Study finds Chicago home to nation's worst traffic
CHICAGO (Sun-Times Media Wire) - Chicago came in tops in the nation again Monday — but not for anything its residents want to brag about.
A new study identified a 12-mile stretch of mostly the Kennedy Expressway — from Nagle through the Edens Junction past the Jane Byrne Interchange to Roosevelt Road — as the worst bottleneck in the nation, the Chicago Sun-Times is reporting.
And that’s worst not only in hours of delay — estimated at 16.9 million over a year of weekdays in 2014— but in terms of the length of the clog. The delays equate to $418 million in lost time, the study found.
Weekday drivers face 12 miles of severe congestion along this stretch, with the heaviest traffic between Irving Park Road and roughly Montrose Avenue, according to the study by the American Highway Users Alliance titled “Unclogging America’s Arteries.”
More than 6.3 million gallons of fuel is wasted each year on this section of highway while cars idle or crawl in traffic, the Alliance estimated.
“When you ‘beat’ Los Angeles and New York for having the worst stretch of road, that is quite an achievement,’ said Joseph Schwieterman, director of DePaul University’s Chaddick Institute for Metropolitan Development.
The Jane Byrne Interchange itself has long been identified as one of the nation’s worst bottlenecks. A Federal Highway Administration study released in 2011 named it the worst freight congestion point in the U.S.
The American Highway Users Alliance study looked at sections of roadways with at least 30,000 hours of delays per mile per day, and measured the length of those delays until the traffic eased up, said Greg Cohen, Alliance CEO and president.
That analysis showed that the longest bottleneck in the 12-mile stretch of congestion was far north of the Byrne Interchange, the site of an ongoing $475 million overhaul that will smooth the connection between the Dan Ryan and Eisenhower expressways.
“It looks like they are definitely not done with whatever needs to be done,” Cohen said.
Frequent drivers on the Kennedy between O’Hare and downtown may well nod their heads as they read the Alliance report.
During one trip into Chicago via O’Hare International Airport, Cohen said, he tried the CTA Blue Line and “that took forever, so I said, ‘I’ll go back by cab’ and that was a nightmare too.

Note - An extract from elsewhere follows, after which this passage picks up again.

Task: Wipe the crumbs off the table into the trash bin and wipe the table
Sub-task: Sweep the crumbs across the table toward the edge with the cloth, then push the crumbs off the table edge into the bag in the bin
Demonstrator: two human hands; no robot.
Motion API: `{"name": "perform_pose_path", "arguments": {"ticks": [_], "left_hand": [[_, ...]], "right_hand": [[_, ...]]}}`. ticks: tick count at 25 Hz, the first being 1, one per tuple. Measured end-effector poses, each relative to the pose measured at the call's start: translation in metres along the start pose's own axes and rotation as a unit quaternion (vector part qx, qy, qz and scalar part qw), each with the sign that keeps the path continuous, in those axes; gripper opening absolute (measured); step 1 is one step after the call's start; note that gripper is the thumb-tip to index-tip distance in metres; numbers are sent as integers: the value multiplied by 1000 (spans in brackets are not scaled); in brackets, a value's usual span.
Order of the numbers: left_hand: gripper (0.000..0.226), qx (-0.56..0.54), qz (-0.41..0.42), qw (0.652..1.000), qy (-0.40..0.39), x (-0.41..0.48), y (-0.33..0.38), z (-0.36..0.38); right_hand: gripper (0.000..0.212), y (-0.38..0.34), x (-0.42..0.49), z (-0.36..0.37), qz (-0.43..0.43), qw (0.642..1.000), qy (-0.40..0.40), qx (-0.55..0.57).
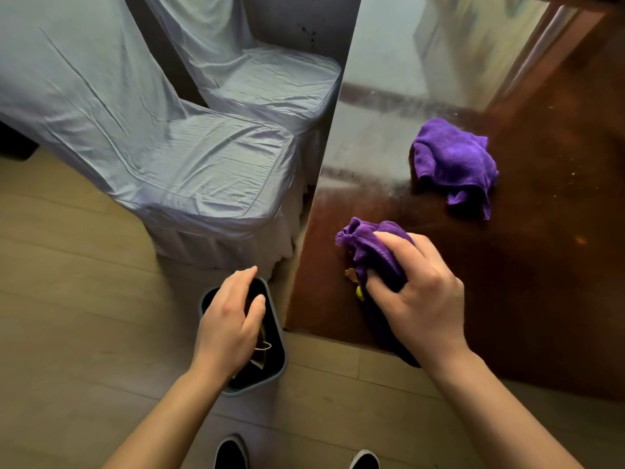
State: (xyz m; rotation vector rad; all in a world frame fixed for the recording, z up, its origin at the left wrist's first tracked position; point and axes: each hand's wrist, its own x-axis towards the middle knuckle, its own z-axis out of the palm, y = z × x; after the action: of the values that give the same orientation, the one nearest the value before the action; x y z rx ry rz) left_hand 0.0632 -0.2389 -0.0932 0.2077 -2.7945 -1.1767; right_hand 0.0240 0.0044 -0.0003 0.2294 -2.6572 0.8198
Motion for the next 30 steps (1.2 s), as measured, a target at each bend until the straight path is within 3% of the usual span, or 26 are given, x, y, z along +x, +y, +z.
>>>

I don’t know how Chicagoans deal with it.”
The section of the Kennedy spotlighted in the study was last reconstructed in the early 1990s and “continues to function using a design from the 1950s and 1960s,” Illinois Department of Transportation spokesman Guy Tridgell said.
Completion of the Byrne Interchange work, scheduled for 2019, should improve traffic flow on all major expressways, including the Kennedy, he said.
“While we continue to plan and research,” Tridgell said, “we currently have no major capacity upgrades planned just for the Kennedy Expressway at this time.”
Gov. Bruce Rauner is committed to “strengthening Illinois’ position as the transportation hub of North America” and reducing Kennedy congestion “is certainly one piece of that puzzle,” Tridgell said.
Two other Chicago bottlenecks made the top 50 list: No. 23 was a 1.2-mile stretch of the Dan Ryan between the Stevenson Expressway and Pershing Road. No. 46 was a 0.3-mile section of the Edens Expressway between the Kennedy Expressway and Elston Avenue.
While Chicago racked up the worst and longest bottleneck, Los Angeles had the most big-time chokepoints, producing six of the top 10, according to the Alliance study.
The study mentioned several possible solutions to national bottleneck problems. That included congestion pricing, high occupancy lanes that are only available to vehicles with multiple riders during peak traffic hours, dynamic use of paved shoulders during rush hours, ramp metering that staggers freeway access, and better traffic information communication with motorists.
Jackie Grimshaw, head of the Center for Neighborhood Technology’s Transit Future campaign to expand mass transit in the Chicago area, said extending the CTA Blue line northward to Schaumburg could convert some Kennedy drivers into transit riders and bring some relief.
“The answer is not roadways, it’s alternative ways of transportation,” Grimshaw said.